World on edge
The expanding conflict between Israel and Iran is no longer a regional confrontation. With each new airstrike, missile launch, and threat to critical energy routes, the war is steadily transforming into a crisis with the potential to destabilise the global economy. What began as an operation to destroy Iran’s nuclear sites and missile programme is now inching dangerously close to a conflict that could pull the world into its orbit.
Israel’s recent strikes on Iran’s nuclear infrastructure, including the Khondab Heavy Water Complex and the yellowcake facility in Ardakan, represent a dangerous shift toward targeting the core of Iran’s nuclear program. Even if no radiation leaks were reported, the mere fact that nuclear-linked facilities are becoming military targets introduces risks the world cannot afford. The warnings issued by Rafael Grossi of the International Atomic Energy Agency underline a simple truth: in a war involving nuclear infrastructure, even a minor miscalculation can trigger consequences far beyond the battlefield.
Equally alarming is the widening geography of the conflict. The involvement of Yemen’s Houthis, Iranian attacks affecting US military personnel in Saudi Arabia, and rising tensions across Gulf states show how quickly the war risks becoming a multi-front confrontation. History shows that once conflicts expand across multiple actors and borders, diplomacy becomes harder while escalation becomes easier.
Perhaps the most dangerous dimension of this conflict lies not in bombs but in economics. Iran’s control on the Strait of Hormuz, through which a significant portion of the world’s oil supply passes, threatens to weaponise global energy flows. Any sustained disruption here would not just affect governments but ordinary citizens worldwide through higher fuel prices, inflation, and economic instability.
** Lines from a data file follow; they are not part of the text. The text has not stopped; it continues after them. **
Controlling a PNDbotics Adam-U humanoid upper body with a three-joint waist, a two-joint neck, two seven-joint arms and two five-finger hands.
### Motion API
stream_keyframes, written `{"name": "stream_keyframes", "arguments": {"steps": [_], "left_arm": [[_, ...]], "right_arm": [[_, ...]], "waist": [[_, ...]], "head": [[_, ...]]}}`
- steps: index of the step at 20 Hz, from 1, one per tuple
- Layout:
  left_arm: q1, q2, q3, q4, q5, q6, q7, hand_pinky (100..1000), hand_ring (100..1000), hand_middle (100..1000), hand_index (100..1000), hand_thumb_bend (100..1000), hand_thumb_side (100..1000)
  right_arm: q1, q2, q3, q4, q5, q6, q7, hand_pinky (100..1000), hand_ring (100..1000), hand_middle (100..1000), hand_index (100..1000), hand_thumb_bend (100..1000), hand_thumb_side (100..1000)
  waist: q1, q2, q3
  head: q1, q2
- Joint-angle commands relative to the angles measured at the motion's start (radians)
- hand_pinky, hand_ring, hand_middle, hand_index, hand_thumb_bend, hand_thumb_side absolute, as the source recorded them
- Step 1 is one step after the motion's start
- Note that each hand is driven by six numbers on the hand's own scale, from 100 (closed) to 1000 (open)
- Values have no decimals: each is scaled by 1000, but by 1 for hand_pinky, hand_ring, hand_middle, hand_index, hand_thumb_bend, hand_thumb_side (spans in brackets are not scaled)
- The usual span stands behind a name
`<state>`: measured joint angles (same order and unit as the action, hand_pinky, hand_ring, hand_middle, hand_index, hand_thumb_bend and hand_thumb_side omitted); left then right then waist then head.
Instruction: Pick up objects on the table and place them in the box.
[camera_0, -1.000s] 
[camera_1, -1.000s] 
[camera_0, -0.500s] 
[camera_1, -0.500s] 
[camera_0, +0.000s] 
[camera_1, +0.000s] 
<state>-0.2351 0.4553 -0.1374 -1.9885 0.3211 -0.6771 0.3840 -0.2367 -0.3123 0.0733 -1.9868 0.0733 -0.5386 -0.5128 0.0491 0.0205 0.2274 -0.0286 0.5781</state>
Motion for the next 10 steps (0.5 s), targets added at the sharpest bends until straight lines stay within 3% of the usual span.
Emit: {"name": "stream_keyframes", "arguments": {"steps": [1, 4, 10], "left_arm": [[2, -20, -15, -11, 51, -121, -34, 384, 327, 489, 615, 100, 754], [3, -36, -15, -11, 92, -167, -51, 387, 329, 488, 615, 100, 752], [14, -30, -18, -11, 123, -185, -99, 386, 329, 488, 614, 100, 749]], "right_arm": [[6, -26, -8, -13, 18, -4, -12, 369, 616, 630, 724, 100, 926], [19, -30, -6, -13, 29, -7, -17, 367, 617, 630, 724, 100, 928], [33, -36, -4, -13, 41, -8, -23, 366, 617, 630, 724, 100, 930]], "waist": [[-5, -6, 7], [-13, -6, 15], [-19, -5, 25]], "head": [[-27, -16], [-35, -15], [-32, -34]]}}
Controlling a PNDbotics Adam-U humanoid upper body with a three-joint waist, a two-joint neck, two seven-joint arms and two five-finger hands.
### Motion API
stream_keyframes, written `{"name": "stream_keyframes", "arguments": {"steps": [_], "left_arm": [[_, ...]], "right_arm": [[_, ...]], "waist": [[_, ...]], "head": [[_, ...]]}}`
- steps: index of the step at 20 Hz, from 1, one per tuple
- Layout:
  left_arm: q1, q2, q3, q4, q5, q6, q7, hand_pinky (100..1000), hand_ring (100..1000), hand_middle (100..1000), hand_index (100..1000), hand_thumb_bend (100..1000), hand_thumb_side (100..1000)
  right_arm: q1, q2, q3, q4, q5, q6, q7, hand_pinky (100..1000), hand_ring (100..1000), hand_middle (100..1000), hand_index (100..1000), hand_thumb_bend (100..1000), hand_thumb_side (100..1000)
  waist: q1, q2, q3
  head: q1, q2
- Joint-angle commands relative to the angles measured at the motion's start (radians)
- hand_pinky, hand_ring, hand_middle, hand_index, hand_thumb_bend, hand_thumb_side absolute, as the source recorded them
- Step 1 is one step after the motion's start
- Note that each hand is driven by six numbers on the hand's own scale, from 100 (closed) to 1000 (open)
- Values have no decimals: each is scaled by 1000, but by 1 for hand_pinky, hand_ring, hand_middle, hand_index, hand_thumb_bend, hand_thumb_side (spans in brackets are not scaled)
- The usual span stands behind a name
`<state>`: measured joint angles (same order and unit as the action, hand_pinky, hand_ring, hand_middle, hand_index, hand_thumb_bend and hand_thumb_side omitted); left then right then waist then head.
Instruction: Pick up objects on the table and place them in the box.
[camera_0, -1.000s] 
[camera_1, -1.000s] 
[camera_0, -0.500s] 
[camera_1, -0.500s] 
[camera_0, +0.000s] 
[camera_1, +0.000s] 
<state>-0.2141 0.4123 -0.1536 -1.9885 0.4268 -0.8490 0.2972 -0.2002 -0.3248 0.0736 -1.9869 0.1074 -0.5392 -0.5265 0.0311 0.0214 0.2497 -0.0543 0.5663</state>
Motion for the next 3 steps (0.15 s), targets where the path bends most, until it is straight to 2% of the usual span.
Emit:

Wars today are not fought only with missiles; they are fought through supply chains, trade routes, and financial shocks.
The rhetoric from global leaders has done little to calm fears. While US President Donald Trump has spoken of negotiations progressing, the simultaneous military escalation suggests diplomacy is struggling to keep pace with events on the ground. Wars often continue not because solutions do not exist, but because political pride, domestic pressures, and strategic calculations delay compromise.
The greatest tragedy of such conflicts is that their costs are always global while their triggers are often local. The world is still grappling with fragile economic recovery, geopolitical fragmentation, and climate pressures. A prolonged Middle East war could deepen all three crises simultaneously.
This is precisely why restraint is no longer just a diplomatic cliché, it is an urgent necessity. The longer this war continues, the greater the probability of an accident, a misinterpretation, or an overreaction that could ignite a far wider confrontation.
The world does not need another prolonged war. It needs leadership willing to step back from the brink. Before this conflict drags more nations into its fire and pushes the global economy toward another crisis, better sense must prevail.